50 Convaincus qu'il est urgent de répondre d'une manière convenable aux déclarations des Hautes Puissances alliées, du 20 décembre de la présente année, qui se rapportent à la position de la Suisse jusqu'à la paix générale, les Etats contractants sont prêts à entrer en négociation à ce sujet.

Cette convention devait tenir lieu de constitution pour la Suisse jusqu'au 7 août 1815. Sur l'invitation qui leur en fut faite, les députés de St-Gall, Thurgovie, Argovie et Vaud y adhérèrent au nom de leurs cantons respectifs, qui s'empressèrent de ratifier le vote de leurs commettants. Deux jours plus tard, les Etats de Soleure, d'Unterwald et du Tessin se joignirent à leur tour à la nouvelle Confédération. Finalement Berne et les Grisons seuls demeurèrent en dehors de cette convention. Dans les Grisons, il s'était produit un mouvement qui tendait à la reconstitution des Ligues en république indépendante. Les députés bernois, en apprenant à leur arrivée à Zurich que l'existence des nouveaux cantons avait été formellement reconnue, se retirèrent.

La Diète aurait dù, aux termes de l'Acte de médiation, se transporter à Lucerne le 1er janvier 1814 et la charge de Landammann de la Suisse passer de Reinhard à Ruttimann. Mais Lebzeltern et Capo d'Istria insistèrent au nom de leurs gouvernements pour que l'on en revint à l'ancien usage, qui donnait à Zurich la présidence de la Diète, et Zurich continua provisoirement les fonctions de Vorort.

Un premier point était acquis, l'Acte de médiation était abrogé. La Suisse avait secoué le joug de Napoléon, mais elle était profondément divisée et elle avait de nouveau besoin d'un médiateur. C'était ce que voulait Metternich.
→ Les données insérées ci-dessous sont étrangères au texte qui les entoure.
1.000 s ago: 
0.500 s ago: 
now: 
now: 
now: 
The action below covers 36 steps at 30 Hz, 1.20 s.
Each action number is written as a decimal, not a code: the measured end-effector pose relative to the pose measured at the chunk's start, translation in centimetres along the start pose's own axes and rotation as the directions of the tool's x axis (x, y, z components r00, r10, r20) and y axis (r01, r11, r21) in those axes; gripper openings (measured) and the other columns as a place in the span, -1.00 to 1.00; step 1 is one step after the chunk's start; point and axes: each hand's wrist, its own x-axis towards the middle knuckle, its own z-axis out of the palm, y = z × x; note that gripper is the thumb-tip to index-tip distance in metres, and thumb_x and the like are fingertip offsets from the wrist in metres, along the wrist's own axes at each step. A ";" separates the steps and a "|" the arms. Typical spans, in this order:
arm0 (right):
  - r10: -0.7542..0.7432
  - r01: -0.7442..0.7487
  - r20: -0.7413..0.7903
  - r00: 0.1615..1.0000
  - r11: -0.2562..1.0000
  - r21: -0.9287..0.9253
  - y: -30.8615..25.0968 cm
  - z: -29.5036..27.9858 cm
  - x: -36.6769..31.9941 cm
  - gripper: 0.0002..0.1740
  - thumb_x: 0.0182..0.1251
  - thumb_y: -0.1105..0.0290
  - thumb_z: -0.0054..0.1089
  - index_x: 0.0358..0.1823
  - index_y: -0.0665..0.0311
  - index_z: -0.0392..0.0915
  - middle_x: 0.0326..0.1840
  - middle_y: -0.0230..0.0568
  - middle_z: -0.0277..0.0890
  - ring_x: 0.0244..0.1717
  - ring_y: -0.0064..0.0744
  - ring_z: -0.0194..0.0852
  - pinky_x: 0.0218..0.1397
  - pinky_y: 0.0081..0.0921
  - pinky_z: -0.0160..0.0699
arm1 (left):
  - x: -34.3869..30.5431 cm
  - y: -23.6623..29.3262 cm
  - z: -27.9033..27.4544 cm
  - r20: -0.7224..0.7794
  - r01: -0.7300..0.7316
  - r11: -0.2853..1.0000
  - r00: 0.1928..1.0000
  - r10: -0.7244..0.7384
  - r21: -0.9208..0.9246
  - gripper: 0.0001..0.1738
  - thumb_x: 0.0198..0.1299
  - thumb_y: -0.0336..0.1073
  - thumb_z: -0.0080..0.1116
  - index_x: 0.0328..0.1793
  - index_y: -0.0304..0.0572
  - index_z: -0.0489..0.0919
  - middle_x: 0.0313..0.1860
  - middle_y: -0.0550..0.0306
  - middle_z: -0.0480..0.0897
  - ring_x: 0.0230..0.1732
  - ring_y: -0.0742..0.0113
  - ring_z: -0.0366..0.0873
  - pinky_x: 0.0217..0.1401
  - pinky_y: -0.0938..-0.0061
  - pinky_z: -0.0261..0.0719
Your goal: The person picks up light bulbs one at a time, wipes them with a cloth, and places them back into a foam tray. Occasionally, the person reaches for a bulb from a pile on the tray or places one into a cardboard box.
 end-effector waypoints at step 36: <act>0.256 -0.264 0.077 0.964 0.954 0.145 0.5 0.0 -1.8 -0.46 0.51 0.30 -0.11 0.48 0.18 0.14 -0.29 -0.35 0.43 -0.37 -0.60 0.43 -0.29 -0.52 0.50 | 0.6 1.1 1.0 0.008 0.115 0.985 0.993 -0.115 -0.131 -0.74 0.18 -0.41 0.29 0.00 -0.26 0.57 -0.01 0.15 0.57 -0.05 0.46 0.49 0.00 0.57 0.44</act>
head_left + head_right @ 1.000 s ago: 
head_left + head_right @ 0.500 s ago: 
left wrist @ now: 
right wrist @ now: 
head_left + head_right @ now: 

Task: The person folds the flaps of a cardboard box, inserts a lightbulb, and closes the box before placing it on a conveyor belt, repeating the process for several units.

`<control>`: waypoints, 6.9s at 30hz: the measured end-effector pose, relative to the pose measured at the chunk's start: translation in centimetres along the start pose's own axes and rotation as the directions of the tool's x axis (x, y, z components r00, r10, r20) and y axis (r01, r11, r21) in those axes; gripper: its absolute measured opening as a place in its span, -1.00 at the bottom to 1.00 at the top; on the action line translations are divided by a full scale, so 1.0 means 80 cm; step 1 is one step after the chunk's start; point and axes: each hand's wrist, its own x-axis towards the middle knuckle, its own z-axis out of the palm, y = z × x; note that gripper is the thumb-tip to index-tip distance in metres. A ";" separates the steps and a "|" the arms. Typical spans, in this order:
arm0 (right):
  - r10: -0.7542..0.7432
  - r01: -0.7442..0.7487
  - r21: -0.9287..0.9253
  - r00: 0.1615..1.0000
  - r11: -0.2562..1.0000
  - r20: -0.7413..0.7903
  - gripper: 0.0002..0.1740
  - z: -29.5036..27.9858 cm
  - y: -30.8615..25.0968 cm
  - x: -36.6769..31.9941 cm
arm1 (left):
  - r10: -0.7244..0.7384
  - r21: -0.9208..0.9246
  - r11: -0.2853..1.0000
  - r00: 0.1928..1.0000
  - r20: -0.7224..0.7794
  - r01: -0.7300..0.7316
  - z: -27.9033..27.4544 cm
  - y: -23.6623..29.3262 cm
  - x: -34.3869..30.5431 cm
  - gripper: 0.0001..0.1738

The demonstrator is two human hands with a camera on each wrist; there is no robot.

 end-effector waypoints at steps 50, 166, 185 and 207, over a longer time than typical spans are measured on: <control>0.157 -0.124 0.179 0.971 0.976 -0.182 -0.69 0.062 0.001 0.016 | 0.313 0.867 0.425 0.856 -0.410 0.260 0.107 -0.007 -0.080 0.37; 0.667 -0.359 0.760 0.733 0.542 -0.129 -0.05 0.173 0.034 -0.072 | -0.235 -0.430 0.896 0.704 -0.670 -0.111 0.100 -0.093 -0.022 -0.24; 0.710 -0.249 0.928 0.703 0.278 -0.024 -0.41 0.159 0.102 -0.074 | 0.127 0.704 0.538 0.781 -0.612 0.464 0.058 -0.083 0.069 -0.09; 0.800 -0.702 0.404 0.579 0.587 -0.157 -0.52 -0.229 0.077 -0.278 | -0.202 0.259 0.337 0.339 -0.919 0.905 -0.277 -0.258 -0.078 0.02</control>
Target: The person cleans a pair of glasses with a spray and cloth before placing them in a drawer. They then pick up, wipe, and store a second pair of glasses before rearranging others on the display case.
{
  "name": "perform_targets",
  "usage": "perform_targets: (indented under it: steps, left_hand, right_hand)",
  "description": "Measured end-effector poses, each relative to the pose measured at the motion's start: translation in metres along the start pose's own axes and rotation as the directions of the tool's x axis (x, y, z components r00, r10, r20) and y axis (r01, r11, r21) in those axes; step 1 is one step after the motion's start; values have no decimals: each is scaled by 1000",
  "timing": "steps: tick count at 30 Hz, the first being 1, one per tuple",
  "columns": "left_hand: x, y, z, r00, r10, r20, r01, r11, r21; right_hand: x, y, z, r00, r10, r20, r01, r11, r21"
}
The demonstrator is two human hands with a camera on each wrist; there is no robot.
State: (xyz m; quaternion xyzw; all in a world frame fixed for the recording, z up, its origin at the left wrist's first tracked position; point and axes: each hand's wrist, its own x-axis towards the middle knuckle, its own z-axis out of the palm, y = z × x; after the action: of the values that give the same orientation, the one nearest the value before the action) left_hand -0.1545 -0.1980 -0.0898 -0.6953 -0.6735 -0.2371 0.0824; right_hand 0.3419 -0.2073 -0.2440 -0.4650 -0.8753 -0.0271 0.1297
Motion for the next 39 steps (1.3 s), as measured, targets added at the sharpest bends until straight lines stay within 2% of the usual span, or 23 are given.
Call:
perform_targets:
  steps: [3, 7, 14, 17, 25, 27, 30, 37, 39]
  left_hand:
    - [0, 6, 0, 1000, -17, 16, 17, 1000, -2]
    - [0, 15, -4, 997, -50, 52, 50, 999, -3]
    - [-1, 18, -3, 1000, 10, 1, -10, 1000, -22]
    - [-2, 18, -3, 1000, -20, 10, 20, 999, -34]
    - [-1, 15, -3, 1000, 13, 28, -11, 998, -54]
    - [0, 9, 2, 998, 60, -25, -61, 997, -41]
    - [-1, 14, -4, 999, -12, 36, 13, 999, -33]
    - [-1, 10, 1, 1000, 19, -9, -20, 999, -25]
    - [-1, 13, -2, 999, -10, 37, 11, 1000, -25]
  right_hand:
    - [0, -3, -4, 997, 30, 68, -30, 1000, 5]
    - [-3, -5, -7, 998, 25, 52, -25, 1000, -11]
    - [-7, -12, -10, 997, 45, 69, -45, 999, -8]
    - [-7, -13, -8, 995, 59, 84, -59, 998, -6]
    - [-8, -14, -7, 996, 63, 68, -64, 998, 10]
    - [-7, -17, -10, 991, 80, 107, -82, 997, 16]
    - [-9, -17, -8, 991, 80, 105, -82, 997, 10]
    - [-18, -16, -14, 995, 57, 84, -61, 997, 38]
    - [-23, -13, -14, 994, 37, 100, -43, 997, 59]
I blama, il est vrai, l'avidité et l'égoïsme des patriciens bernois, il désavoua même la conduite de son agent le comte de Senft-Pilsach, pour donner satisfaction au czar; mais le brandon de discorde était jeté et Metternich devait faire servir les divisions qu'il avait suscitées aux vues de sa politique

et tenter de s'attribuer à son tour le rôle que Bonaparte avait joué en 1803.

Le rétablissement de l'ancien régime dans les cantons aristocratiques, dont Berne avait donné le signal, et l'état de sujétion auquel les campagnes allaient être réduites, auraient eu pour effet de faire passer la Suisse de la tutelle de la France sous celle de l'Autriche, sans l'énergie que les cantons de Vaud et d'Argovie déployérent pour sauvegarder leur indépendance, et sans l'appui qu'ils trouvèrent auprès de l'empereur Alexandre. C'est à une Diète ainsi partagée d'opinion qu'incombait la tàche de réorganiser la Confédération et de la doter d'une constitution. Dans ces conditions, son travail devait être nécessairement long et produire un résultat médiocre. Pour arriver à une entente, il fallut laisser en suspens bien des questions que l'intérêt général de la Confédération commandait de trancher et qui ne devaient trouver leur solution que dans la constitution de 1848, après une longue période de troubles politiques, religieux et économiques.